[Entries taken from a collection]
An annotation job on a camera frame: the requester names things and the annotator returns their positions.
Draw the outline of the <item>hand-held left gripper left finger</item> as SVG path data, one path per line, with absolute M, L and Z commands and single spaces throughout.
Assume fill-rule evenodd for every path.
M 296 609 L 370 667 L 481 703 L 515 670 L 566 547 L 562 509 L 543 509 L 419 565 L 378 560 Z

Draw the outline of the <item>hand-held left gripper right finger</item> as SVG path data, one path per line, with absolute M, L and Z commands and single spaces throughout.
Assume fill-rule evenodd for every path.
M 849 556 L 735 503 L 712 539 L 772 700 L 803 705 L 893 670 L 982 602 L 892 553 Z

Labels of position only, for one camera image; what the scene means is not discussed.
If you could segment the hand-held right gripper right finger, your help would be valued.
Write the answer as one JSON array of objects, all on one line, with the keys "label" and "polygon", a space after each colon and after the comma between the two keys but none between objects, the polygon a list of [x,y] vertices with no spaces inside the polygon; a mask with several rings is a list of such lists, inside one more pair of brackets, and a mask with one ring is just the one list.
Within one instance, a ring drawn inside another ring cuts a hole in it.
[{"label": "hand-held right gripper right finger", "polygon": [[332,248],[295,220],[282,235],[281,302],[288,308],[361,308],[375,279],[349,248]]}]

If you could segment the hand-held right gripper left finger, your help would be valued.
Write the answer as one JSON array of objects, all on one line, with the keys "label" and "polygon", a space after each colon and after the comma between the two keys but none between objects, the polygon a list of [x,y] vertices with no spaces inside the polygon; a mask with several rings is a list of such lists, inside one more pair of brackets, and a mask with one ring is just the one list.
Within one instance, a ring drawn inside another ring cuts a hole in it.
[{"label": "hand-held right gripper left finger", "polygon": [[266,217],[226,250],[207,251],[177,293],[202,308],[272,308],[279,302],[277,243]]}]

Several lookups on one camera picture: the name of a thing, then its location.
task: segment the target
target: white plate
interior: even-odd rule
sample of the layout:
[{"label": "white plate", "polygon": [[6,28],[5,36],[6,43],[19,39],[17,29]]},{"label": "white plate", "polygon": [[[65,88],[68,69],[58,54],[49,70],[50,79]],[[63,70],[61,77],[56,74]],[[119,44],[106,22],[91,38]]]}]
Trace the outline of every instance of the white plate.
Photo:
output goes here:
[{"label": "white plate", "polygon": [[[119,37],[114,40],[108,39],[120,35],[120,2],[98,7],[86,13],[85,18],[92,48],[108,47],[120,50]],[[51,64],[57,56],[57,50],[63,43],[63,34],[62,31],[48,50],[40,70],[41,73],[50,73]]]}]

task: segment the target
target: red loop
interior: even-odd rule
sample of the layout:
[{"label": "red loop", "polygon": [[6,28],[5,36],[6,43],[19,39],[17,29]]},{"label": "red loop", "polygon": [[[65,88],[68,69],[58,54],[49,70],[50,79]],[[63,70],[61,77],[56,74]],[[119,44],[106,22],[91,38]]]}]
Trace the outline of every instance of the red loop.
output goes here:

Required action
Looking at the entries above, copy out every line in which "throughout" occurs.

Response
Draw the outline of the <item>hand-held left gripper left finger</item> as SVG path data, one path per line, with absolute M, L and Z commands and single spaces throughout.
Draw the outline of the <item>hand-held left gripper right finger</item> as SVG path data, one path per line, with absolute M, L and Z commands and single spaces throughout.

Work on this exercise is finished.